** Prompt **
Repeat exactly, and only, the lines below starting at the line that contains "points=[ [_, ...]" and ending at the line that contains "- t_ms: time", inclusive of both.

** Data to use **
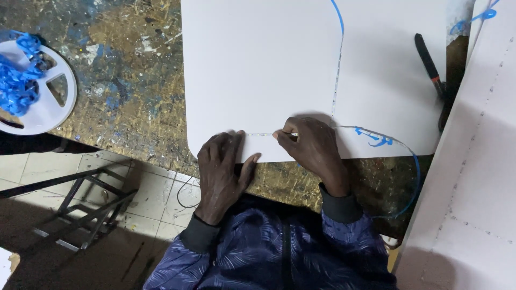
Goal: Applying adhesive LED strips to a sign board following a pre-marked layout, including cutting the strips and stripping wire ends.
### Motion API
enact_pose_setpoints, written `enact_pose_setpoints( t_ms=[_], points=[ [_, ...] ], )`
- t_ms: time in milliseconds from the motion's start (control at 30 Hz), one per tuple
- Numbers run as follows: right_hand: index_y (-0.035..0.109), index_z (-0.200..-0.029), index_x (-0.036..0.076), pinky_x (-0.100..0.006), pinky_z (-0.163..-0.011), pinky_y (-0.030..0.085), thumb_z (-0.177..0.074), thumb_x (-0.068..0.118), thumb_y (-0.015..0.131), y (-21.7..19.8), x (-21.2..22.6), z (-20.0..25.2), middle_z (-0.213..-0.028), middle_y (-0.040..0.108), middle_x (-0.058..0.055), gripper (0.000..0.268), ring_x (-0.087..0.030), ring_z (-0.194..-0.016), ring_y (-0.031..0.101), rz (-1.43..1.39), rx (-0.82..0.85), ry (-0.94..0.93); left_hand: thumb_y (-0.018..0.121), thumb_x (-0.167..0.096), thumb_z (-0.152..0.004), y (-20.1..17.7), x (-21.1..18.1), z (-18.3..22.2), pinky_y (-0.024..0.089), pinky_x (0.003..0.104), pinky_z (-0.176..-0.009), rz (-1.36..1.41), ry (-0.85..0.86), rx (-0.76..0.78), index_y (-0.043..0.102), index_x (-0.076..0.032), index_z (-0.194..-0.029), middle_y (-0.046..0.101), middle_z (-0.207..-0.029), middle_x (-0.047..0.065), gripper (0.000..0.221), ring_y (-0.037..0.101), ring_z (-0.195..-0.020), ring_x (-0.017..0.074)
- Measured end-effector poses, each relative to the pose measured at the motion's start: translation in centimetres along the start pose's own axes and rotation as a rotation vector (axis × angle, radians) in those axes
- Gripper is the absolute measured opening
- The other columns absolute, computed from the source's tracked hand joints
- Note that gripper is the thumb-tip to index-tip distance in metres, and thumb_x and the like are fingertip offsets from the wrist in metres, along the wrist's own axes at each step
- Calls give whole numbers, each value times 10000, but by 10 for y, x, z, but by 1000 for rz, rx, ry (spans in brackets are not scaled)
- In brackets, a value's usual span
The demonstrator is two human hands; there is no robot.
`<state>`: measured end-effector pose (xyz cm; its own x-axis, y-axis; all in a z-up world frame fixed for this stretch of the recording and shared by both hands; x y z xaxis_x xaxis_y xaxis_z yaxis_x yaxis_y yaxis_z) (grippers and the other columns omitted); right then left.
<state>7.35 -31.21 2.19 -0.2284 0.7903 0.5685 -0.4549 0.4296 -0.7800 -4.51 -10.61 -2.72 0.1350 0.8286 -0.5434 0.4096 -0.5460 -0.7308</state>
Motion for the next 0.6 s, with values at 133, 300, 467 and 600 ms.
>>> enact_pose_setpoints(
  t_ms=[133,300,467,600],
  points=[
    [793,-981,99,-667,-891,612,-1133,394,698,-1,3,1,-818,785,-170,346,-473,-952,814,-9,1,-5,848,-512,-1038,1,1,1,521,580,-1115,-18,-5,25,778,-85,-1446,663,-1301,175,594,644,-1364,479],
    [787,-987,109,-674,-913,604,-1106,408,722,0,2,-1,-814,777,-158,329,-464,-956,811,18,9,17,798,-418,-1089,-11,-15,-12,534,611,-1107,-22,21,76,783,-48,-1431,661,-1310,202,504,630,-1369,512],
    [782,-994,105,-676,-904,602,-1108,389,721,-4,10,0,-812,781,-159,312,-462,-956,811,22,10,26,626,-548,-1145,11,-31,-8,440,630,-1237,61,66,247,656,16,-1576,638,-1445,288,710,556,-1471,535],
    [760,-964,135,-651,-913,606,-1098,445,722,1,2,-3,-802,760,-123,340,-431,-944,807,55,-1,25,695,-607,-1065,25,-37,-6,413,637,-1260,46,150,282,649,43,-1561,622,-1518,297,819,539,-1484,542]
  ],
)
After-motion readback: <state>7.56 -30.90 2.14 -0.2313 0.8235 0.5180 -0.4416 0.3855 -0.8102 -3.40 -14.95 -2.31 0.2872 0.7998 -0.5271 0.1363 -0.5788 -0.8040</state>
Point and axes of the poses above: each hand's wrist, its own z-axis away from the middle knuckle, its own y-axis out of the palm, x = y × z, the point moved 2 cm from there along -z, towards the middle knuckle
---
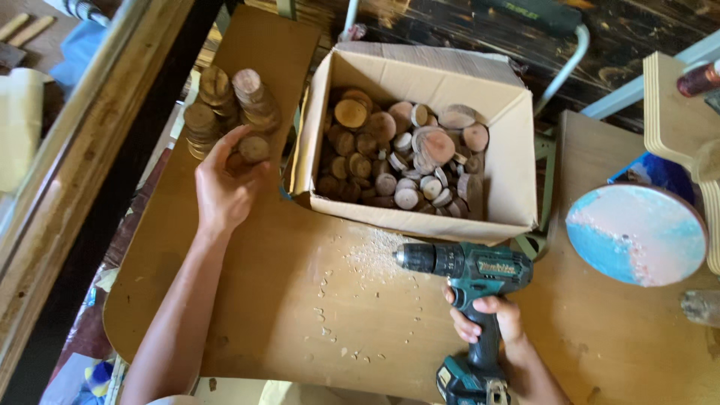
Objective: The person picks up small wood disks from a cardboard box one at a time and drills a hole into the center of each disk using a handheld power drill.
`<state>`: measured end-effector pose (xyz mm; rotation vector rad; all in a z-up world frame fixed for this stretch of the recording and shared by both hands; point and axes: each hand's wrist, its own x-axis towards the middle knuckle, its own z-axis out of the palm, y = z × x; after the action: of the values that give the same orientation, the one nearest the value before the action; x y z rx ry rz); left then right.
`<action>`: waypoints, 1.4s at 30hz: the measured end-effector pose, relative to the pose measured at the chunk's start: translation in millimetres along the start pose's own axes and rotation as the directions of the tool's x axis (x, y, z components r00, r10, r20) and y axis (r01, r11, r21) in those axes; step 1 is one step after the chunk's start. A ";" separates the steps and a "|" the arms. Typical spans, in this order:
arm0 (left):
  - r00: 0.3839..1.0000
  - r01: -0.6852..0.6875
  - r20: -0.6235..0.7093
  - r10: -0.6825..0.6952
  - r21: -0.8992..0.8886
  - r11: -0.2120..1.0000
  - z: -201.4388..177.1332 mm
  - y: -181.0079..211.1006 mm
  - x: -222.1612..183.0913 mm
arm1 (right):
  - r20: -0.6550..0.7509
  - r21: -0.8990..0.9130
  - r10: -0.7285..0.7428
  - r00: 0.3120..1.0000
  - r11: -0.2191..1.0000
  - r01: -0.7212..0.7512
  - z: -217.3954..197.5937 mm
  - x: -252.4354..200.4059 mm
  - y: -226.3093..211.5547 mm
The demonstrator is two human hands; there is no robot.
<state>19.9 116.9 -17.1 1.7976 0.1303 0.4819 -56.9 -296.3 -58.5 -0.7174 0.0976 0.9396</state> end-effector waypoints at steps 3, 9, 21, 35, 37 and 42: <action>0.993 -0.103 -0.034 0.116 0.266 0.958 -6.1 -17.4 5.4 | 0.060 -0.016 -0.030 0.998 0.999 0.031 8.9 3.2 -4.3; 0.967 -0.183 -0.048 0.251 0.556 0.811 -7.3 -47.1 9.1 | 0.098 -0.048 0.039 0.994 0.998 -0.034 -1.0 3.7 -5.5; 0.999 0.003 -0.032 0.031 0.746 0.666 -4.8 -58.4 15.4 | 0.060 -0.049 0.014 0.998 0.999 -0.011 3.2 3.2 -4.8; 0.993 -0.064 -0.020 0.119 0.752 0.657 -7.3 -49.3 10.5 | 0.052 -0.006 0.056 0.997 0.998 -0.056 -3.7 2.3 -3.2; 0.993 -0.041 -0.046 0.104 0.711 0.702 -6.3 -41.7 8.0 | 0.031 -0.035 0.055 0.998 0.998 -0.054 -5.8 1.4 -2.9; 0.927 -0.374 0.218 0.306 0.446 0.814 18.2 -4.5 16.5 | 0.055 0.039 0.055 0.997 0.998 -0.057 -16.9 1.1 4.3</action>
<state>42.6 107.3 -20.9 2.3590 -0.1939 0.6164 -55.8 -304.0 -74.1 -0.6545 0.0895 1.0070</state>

** Finished exercise **
enact_pose_setpoints, written `enact_pose_setpoints( t_ms=[_], points=[ [_, ...] ], )`
- t_ms: time in milliseconds from the motion's start (control at 30 Hz), one per tuple

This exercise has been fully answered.